Nyúzó und der Geschworne küßten ihr die Hand und entfernten sich, im Zimmer blieb nur der Vicegespan und seine Frau.

»Und glaubst Du wirklich,« sprach der Erstere ernst, indem er sie bei der Hand nahm, »daß Tengelyi einer solchen That fähig sei?«

»Und warum nicht?« fragte die Frau und heftete ihre Augen auf Réty.

»Aber Tengelyi's ganzes bisheriges Leben, sein Charakter, den Du so gut kennst, wie ich.«

»Ich weiß von Tengelyi nur Eines,« sprach die Vicegespanin schneidend, »daß er mein Feind ist, und glaube nicht, daß ich dies je vergessen werde!« Mit diesen Worten entfernte sie sich.

Rétys Herz erfüllte sich mit Entsetzen, als er jetzt die Seele dieser Frau in ihrer Nacktheit sah; es fiel ihm ein – und es lag wie ein Fels auf seinem Herzen – daß er bisher sein ganzes Leben nach dem Wunsche dieses herzlosen Geschöpfes eingerichtet, welches selbst in diesem Augenblicke nicht zu verzeihen im Stande war. – »Und wenn Tengelyi die entsetzliche That doch begangen hätte?« so dachte er, »was hat ihn dazu gebracht, was hat ihn dazu beinahe genöthigt, als jene Verfolgungen, die ich in verächtlicher Schwäche erlaubt habe? – Und warum?
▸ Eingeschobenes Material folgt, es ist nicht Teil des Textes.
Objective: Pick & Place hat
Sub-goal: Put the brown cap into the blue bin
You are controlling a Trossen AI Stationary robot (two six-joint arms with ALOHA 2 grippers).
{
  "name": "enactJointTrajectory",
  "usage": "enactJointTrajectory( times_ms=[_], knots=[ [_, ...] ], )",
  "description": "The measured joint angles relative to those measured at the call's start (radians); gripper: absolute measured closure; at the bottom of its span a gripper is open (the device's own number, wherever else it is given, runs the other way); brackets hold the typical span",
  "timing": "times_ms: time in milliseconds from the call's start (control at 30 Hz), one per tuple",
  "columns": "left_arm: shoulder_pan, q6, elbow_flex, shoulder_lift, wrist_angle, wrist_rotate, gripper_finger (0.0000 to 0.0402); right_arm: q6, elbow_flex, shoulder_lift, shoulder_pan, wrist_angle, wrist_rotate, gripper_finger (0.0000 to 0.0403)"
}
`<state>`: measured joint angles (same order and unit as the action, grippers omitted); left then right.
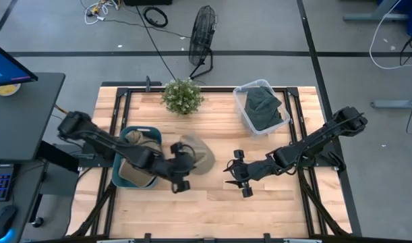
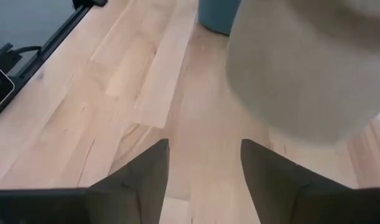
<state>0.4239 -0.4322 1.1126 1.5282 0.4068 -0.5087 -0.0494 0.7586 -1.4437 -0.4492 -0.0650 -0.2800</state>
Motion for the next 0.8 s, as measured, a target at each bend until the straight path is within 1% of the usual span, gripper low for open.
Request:
enactJointTrajectory(
  times_ms=[133,267,367,467,633,700,800],
  knots=[
    [0.041,-0.036,0.0,-0.109,0.089,-0.015,0.0363,-0.012,0.0,0.0,0.0,0.006,0.0,0.0202],
    [0.081,-0.058,0.0,-0.201,0.246,-0.014,0.0374,-0.014,0.0,0.0,0.0,0.015,0.0,0.0203],
    [0.115,-0.057,0.0,-0.267,0.387,0.009,0.0377,-0.014,0.0,0.0,0.0,0.025,0.0,0.0203],
    [0.143,-0.055,0.0,-0.329,0.494,0.04,0.037,-0.014,0.0,0.0,0.0,0.029,0.0,0.0203],
    [0.171,-0.013,0.0,-0.419,0.625,0.052,0.037,-0.013,0.0,0.0,0.0,0.031,0.0,0.0203],
    [0.171,-0.007,0.0,-0.442,0.683,0.087,0.0376,-0.013,0.0,0.0,0.0,0.031,0.0,0.0203],
    [0.171,-0.069,0.0,-0.466,0.779,0.187,0.0377,-0.013,0.0,0.0,0.0,0.031,0.0,0.0203]
  ],
)
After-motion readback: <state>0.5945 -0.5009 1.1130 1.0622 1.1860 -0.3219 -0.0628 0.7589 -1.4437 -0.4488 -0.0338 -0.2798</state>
O, wenn die Vergangenheit in unserer Macht wäre, oder wenn ich je hätte denken können, daß Alles so enden wird. – Jetzt aber werde ich es wenigstens nicht dulden, daß dieses Weib ihre Verfolgungen fortsetze. – Nyúzó hat längst bemerkt, daß er sich meiner Frau gefällig bezeigt, wenn er Tengelyi angreift; er wird gegen den Unglücklichen die ganze Strenge seines Amtes aufbieten, diesmal aber werde ich ihn schützen!« Und mit diesem Entschlusse eilte der Vicegespan alsbald zu dem Hause des Notärs.